**Data shown**.
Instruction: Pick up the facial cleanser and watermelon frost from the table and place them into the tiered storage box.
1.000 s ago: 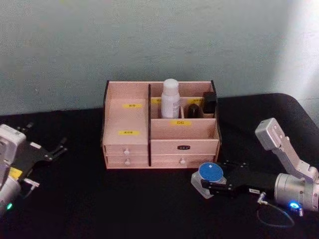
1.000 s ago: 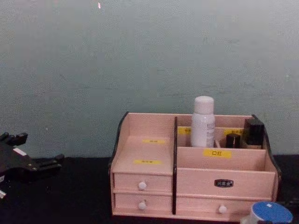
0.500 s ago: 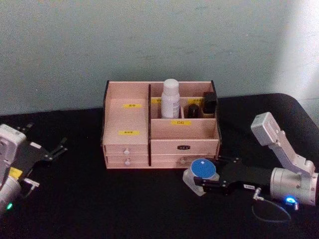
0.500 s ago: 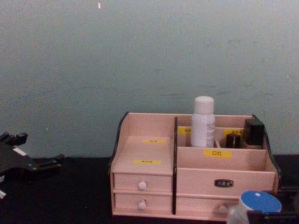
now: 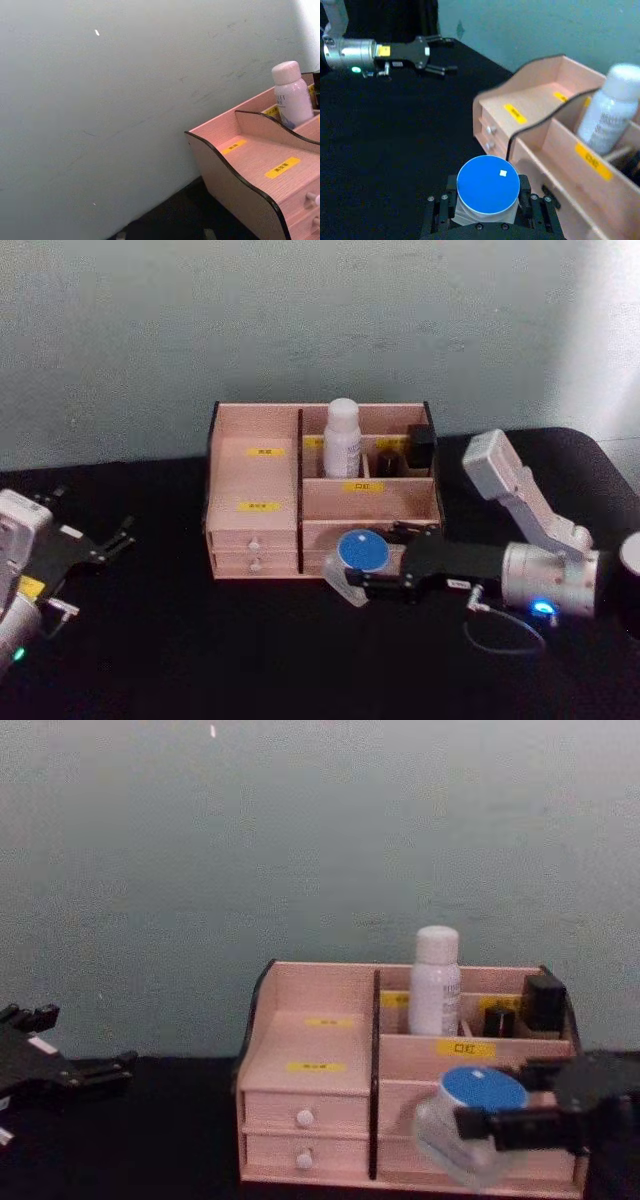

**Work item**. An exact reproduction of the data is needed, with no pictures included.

**Solution below**.
Instruction: Pick up the facial cleanser and watermelon frost from the table and place them into the tiered storage box.
1.000 s ago: 
1.000 s ago: 
0.500 s ago: 
0.500 s ago: 
now: 

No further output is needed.